I think most of all, God let me eat so much of my pride cake I became sick of it. I literally could not stomach my self-righteous love of self any longer. I stopped preaching, I knew it was all for love of self. I stopped wearing suits, I knew I looked like a dumbass.
Pharisees = Spiritual Vampires
I'm quite certain the whole reason I wore that shirt was because I hate religious pride. I have this overweening desire to offend religious pride. Religious pride is so beyond ridiculous. What do we have to be proud about?
1 Corinthians 4:7
For who makes you different from anyone else? What do you have that you did not receive? And if you did receive it, why do you boast as though you did not? (NIV)
Everything we receive is a gift from God, our faith, our food, our clothes... everything. Especially our sexual drive.
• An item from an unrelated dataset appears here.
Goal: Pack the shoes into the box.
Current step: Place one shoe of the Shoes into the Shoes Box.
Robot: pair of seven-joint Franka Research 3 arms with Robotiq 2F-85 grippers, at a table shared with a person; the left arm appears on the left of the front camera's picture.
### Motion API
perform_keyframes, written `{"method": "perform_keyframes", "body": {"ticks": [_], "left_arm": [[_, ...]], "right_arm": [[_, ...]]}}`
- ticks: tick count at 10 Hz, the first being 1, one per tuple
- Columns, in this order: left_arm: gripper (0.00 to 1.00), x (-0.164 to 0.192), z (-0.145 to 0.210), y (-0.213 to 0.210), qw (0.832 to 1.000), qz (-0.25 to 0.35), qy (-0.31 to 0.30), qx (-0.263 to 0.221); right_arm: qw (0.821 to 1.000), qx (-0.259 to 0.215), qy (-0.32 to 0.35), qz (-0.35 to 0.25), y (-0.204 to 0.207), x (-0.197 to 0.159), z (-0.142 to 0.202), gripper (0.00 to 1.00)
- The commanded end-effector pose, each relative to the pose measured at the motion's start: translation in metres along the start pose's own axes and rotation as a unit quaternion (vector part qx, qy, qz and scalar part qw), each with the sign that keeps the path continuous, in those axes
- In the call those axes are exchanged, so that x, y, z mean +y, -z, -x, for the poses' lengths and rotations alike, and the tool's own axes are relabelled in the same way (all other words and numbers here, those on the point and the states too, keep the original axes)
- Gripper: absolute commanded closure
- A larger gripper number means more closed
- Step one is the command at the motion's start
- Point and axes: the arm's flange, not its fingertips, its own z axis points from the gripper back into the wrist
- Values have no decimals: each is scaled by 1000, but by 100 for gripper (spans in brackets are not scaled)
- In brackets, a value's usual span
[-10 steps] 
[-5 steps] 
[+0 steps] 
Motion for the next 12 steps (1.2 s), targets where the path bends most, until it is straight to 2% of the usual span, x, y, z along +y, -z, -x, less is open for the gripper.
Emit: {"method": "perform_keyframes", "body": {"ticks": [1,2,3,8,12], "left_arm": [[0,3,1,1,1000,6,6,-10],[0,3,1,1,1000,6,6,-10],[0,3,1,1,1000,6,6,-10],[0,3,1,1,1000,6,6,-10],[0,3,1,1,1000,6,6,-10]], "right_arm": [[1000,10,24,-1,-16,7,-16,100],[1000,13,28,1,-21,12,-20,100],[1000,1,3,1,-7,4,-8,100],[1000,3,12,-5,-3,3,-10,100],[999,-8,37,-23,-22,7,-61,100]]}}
I would rather go to a strip bar than go to Church. I really would. The people in the strip bars are far more honest about who they are and what they're about than any pharisee is. In fact, Jesus spent his time around the degenerates of the world when he was here.
34 The Son of Man came eating and drinking, and you say, ‘Here is a glutton and a drunkard, a friend of tax collectors and sinners.’
The prostitutes themselves were more open to Jesus' message than the pharisees were. Matt 21:32
There is much much more I can say on this. Yet, for brevity's sake I will cut to the heart of the matter.
I believe God is much less concerned with sexual sin than he is with the sin of religious pride. Such pride is rampant in Christianity today. Which do you think Jesus hated most? Religion? Or Sex?
Contrast John 8:1-11 against John 2:13-17 and tell me which one pissed him off most?